§ **WHAT TO WORK ON**
Quote the material below exactly as written, from the first line to the line that holds "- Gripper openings", endpoints included.

§ **INFORMATION GIVEN**
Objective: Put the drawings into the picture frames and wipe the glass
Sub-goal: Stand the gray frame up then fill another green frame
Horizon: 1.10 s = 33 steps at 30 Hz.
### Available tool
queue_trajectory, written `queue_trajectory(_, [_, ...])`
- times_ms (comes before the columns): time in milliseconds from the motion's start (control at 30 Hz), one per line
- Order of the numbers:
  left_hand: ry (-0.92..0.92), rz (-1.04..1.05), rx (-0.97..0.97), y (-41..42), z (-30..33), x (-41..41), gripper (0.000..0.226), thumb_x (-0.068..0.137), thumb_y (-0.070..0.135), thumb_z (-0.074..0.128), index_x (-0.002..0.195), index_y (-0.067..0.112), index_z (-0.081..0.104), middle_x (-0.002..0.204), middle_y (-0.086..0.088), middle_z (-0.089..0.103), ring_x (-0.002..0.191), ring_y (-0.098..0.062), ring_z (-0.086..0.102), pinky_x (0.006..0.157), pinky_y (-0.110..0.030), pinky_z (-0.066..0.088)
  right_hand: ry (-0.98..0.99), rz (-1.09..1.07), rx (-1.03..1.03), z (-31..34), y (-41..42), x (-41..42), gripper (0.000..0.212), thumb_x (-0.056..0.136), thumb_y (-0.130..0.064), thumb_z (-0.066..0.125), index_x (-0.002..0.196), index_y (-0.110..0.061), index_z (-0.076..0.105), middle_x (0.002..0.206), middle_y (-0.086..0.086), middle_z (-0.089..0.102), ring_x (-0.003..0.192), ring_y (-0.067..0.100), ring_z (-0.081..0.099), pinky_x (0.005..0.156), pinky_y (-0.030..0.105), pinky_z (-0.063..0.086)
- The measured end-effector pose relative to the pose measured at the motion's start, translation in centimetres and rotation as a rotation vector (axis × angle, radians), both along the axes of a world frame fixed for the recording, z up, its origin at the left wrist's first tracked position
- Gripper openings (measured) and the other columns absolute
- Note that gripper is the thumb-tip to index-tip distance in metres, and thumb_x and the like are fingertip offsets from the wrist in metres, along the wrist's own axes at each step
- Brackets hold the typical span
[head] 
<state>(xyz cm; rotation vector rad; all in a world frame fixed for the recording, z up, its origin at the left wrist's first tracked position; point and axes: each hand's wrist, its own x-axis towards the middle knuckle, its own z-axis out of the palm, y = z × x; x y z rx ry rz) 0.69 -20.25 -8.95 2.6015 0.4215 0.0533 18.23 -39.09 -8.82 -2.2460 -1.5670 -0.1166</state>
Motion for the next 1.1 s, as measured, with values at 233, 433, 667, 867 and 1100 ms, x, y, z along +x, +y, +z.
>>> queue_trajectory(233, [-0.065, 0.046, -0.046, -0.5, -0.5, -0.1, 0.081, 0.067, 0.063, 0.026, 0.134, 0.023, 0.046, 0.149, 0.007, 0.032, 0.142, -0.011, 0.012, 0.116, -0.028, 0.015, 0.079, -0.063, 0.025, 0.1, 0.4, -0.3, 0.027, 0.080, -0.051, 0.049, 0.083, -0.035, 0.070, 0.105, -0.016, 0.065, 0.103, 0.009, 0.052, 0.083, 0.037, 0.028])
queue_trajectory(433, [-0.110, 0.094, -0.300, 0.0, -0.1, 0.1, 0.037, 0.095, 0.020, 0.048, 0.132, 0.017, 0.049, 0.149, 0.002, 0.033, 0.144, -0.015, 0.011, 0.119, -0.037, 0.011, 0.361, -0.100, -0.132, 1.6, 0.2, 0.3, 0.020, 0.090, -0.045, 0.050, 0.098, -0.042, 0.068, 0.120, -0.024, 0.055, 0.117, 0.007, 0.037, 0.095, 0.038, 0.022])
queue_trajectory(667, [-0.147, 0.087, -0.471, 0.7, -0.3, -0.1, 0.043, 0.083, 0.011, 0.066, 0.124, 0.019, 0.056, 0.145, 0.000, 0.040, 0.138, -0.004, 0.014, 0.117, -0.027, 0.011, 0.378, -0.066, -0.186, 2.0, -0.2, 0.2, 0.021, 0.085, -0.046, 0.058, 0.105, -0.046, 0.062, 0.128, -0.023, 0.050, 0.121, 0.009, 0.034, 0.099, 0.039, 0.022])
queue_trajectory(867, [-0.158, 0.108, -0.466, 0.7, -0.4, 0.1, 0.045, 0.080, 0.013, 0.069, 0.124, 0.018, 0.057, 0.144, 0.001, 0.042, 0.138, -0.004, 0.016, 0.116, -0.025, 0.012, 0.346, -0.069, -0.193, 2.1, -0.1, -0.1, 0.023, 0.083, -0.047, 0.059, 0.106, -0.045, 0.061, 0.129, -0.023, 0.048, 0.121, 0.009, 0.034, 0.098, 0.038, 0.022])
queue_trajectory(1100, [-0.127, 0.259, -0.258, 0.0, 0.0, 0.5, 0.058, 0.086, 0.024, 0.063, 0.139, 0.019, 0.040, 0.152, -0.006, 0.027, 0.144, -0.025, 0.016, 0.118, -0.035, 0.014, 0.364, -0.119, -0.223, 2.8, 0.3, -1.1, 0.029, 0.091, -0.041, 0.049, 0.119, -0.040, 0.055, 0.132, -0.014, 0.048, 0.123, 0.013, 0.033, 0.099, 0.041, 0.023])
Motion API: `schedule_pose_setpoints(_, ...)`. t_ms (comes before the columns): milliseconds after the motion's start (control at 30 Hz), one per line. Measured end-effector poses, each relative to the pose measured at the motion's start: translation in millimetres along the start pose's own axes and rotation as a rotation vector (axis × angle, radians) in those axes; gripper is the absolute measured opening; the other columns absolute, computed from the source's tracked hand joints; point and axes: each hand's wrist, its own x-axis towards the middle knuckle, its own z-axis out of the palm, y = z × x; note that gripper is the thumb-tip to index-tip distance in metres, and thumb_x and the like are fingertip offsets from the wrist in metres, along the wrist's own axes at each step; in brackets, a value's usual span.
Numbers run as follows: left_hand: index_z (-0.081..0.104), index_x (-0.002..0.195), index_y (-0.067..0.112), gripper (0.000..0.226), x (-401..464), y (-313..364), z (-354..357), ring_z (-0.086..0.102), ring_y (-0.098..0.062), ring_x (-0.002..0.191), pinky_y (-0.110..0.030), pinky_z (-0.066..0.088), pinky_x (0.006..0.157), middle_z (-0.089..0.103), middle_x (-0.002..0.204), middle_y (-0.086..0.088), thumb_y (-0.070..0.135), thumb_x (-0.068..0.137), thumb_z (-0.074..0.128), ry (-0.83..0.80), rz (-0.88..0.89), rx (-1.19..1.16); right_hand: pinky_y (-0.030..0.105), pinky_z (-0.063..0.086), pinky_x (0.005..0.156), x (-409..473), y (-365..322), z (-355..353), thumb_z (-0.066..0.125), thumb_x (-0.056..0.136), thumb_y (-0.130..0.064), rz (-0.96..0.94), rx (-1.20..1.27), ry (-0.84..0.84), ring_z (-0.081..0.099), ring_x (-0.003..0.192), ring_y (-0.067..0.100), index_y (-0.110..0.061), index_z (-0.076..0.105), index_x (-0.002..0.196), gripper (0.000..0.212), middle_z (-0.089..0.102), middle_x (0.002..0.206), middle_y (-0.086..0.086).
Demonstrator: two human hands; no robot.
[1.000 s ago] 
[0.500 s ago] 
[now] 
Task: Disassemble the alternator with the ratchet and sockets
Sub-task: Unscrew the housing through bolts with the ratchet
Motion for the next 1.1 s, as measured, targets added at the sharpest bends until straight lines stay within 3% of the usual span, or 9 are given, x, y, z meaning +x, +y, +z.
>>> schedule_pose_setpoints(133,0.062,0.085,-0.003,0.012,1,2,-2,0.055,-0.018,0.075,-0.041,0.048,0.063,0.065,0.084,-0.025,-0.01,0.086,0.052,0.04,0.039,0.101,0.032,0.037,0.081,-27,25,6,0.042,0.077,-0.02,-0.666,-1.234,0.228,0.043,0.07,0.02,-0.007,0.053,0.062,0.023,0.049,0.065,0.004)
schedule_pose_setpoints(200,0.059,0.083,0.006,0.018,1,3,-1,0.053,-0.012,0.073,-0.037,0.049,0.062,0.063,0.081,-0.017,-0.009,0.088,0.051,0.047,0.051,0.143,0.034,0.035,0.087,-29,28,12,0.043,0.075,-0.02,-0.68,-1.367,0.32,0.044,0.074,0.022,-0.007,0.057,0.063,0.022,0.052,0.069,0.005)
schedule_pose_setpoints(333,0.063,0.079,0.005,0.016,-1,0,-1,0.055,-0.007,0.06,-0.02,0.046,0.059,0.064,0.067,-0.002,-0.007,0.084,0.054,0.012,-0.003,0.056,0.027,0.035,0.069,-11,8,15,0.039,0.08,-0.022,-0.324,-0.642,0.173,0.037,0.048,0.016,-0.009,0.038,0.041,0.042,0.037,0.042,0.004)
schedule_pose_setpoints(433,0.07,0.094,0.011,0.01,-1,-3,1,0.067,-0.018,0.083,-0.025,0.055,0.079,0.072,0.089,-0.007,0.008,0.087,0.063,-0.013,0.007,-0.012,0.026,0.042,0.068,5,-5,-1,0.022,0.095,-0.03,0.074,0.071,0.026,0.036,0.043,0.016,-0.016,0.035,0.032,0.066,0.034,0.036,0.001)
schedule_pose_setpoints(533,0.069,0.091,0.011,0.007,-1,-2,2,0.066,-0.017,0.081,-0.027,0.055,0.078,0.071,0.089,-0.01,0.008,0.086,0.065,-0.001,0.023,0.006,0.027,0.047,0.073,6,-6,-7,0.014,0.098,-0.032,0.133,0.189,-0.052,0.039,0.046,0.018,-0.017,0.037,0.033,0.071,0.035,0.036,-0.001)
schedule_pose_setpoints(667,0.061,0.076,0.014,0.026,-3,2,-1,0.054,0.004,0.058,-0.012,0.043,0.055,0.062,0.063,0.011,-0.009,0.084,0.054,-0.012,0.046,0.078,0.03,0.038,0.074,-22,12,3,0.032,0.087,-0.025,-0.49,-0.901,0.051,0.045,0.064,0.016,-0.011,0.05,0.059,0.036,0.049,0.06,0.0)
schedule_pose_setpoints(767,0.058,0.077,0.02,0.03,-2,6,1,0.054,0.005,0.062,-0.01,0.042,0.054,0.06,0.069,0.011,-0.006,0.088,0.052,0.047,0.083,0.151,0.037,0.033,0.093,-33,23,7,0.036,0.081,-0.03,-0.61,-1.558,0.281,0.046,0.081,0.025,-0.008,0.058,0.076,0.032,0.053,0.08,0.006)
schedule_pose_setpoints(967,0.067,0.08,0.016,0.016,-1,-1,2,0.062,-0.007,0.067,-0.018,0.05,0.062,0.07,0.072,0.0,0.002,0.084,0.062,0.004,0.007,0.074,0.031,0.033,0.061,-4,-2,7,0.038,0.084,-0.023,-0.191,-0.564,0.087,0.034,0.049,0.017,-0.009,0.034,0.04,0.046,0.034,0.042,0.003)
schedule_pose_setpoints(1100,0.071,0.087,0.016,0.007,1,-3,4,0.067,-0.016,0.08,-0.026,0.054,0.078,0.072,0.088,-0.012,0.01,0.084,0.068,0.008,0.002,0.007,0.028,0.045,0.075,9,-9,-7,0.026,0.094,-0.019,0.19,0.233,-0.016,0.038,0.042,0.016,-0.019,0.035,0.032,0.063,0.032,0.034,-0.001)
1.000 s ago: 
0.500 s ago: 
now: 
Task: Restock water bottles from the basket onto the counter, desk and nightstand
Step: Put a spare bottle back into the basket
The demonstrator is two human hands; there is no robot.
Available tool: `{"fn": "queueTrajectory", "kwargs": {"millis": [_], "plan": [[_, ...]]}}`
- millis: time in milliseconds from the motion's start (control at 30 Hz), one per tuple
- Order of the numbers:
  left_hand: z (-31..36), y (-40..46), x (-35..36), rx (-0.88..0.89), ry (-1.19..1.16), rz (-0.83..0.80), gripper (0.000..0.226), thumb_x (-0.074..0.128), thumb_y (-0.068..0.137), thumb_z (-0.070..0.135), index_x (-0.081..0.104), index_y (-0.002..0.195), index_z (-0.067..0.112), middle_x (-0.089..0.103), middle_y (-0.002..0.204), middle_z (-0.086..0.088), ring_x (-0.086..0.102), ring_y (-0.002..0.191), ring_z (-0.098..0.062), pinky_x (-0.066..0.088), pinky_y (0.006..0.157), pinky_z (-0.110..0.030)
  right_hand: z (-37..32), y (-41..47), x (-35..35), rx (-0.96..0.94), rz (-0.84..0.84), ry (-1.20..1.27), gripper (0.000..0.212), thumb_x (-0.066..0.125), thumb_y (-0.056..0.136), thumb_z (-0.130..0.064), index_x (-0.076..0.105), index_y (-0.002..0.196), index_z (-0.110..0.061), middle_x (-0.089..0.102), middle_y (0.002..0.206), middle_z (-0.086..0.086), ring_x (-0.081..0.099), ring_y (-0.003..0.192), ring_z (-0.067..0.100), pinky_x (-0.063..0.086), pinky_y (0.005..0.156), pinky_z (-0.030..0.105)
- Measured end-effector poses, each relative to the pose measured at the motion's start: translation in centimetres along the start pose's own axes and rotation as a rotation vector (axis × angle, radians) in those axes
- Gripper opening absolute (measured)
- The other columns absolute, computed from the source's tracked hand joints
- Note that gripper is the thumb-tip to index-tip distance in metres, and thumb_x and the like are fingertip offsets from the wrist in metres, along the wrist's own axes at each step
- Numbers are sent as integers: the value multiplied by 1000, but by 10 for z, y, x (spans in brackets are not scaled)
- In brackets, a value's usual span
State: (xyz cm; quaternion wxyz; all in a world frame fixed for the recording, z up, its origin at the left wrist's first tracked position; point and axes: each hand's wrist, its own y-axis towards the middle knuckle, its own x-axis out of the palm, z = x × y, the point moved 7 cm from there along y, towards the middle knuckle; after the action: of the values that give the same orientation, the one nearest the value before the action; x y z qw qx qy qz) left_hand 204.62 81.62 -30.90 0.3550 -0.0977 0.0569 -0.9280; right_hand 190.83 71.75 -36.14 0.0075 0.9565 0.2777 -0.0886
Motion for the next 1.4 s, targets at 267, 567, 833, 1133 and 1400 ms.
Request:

§ **RESULT OF THE EXERCISE**
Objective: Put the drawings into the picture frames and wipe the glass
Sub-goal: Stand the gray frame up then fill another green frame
Horizon: 1.10 s = 33 steps at 30 Hz.
### Available tool
queue_trajectory, written `queue_trajectory(_, [_, ...])`
- times_ms (comes before the columns): time in milliseconds from the motion's start (control at 30 Hz), one per line
- Order of the numbers:
  left_hand: ry (-0.92..0.92), rz (-1.04..1.05), rx (-0.97..0.97), y (-41..42), z (-30..33), x (-41..41), gripper (0.000..0.226), thumb_x (-0.068..0.137), thumb_y (-0.070..0.135), thumb_z (-0.074..0.128), index_x (-0.002..0.195), index_y (-0.067..0.112), index_z (-0.081..0.104), middle_x (-0.002..0.204), middle_y (-0.086..0.088), middle_z (-0.089..0.103), ring_x (-0.002..0.191), ring_y (-0.098..0.062), ring_z (-0.086..0.102), pinky_x (0.006..0.157), pinky_y (-0.110..0.030), pinky_z (-0.066..0.088)
  right_hand: ry (-0.98..0.99), rz (-1.09..1.07), rx (-1.03..1.03), z (-31..34), y (-41..42), x (-41..42), gripper (0.000..0.212), thumb_x (-0.056..0.136), thumb_y (-0.130..0.064), thumb_z (-0.066..0.125), index_x (-0.002..0.196), index_y (-0.110..0.061), index_z (-0.076..0.105), middle_x (0.002..0.206), middle_y (-0.086..0.086), middle_z (-0.089..0.102), ring_x (-0.003..0.192), ring_y (-0.067..0.100), ring_z (-0.081..0.099), pinky_x (0.005..0.156), pinky_y (-0.030..0.105), pinky_z (-0.063..0.086)
- The measured end-effector pose relative to the pose measured at the motion's start, translation in centimetres and rotation as a rotation vector (axis × angle, radians), both along the axes of a world frame fixed for the recording, z up, its origin at the left wrist's first tracked position
- Gripper openings (measured) and the other columns absolute

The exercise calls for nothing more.